▸ **WHAT IS NEEDED**
Leaving out the images, return the data below exactly as it is written.
· · · ·
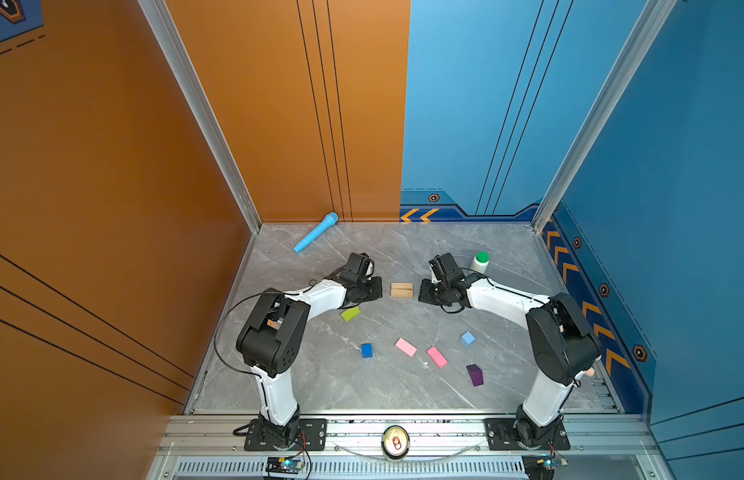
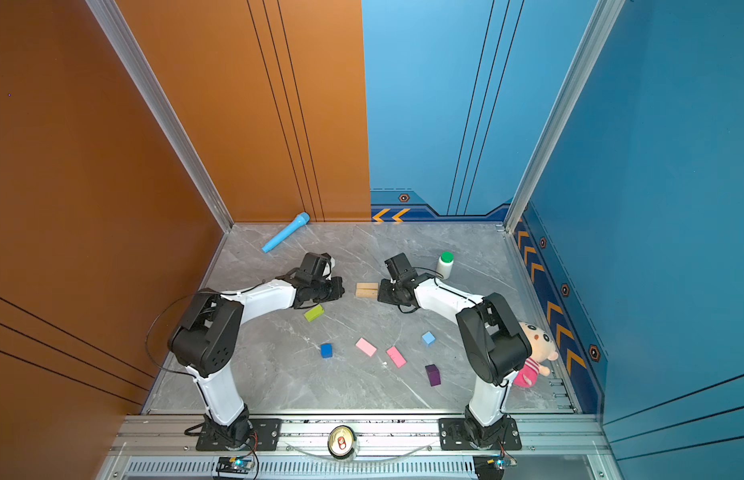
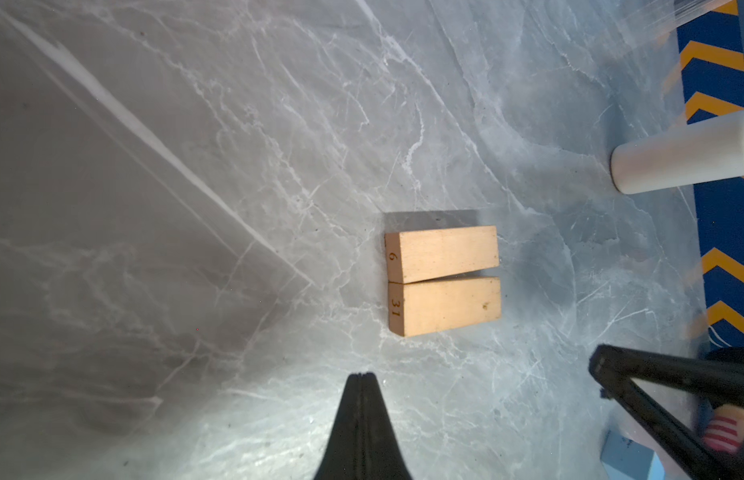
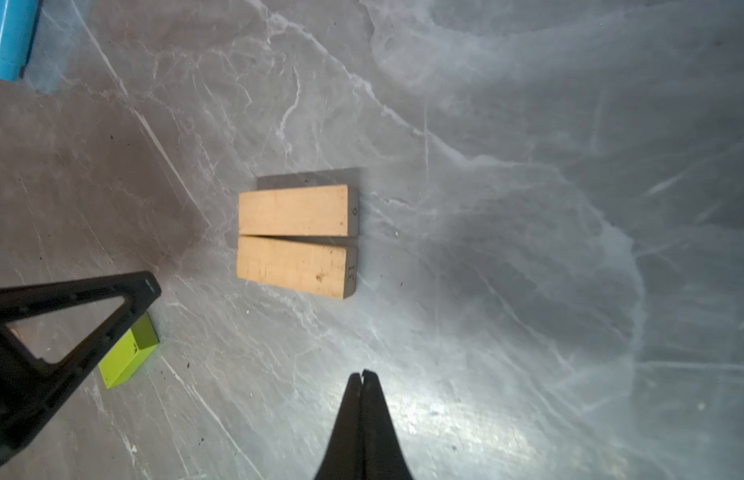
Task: Build the wood block tower
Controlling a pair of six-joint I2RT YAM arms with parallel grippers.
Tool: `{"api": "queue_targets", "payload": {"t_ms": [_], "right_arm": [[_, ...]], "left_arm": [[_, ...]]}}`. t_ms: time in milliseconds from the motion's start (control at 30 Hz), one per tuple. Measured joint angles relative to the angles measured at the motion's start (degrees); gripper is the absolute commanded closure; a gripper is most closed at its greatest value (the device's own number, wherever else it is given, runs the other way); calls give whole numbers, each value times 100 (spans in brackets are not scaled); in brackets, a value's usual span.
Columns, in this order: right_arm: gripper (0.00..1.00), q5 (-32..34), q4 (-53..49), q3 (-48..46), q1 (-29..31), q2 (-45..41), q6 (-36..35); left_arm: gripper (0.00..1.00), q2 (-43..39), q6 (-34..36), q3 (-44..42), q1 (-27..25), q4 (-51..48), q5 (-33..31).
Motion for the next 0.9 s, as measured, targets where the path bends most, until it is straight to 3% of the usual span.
{"api": "queue_targets", "payload": {"t_ms": [467,900], "right_arm": [[100,-4,820,-730,601,118,603],[100,42,1926,-787,662,610,1104]], "left_arm": [[100,-597,0,-446,225,44,-144],[100,-802,2,-660,319,39,-256]]}}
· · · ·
▸ **WRITTEN RESPONSE**
Task: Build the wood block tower
Controlling a pair of six-joint I2RT YAM arms with parallel grippers.
Tool: `{"api": "queue_targets", "payload": {"t_ms": [_], "right_arm": [[_, ...]], "left_arm": [[_, ...]]}}`. t_ms: time in milliseconds from the motion's start (control at 30 Hz), one per tuple. Measured joint angles relative to the angles measured at the motion's start (degrees); gripper is the absolute commanded closure; a gripper is most closed at its greatest value (the device's own number, wherever else it is given, runs the other way); calls give whole numbers, each value times 100 (spans in brackets are not scaled); in brackets, a value's usual span.
Columns, in this order: right_arm: gripper (0.00..1.00), q5 (-32..34), q4 (-53..49), q3 (-48..46), q1 (-29..31), q2 (-45..41), q6 (-36..35); left_arm: gripper (0.00..1.00), q2 (-43..39), q6 (-34..36), q3 (-44..42), q1 (-27..25), q4 (-51..48), q5 (-33..31).
Motion for the next 0.9 s, as measured, targets where the path bends most, until it is straight to 3% of the usual span.
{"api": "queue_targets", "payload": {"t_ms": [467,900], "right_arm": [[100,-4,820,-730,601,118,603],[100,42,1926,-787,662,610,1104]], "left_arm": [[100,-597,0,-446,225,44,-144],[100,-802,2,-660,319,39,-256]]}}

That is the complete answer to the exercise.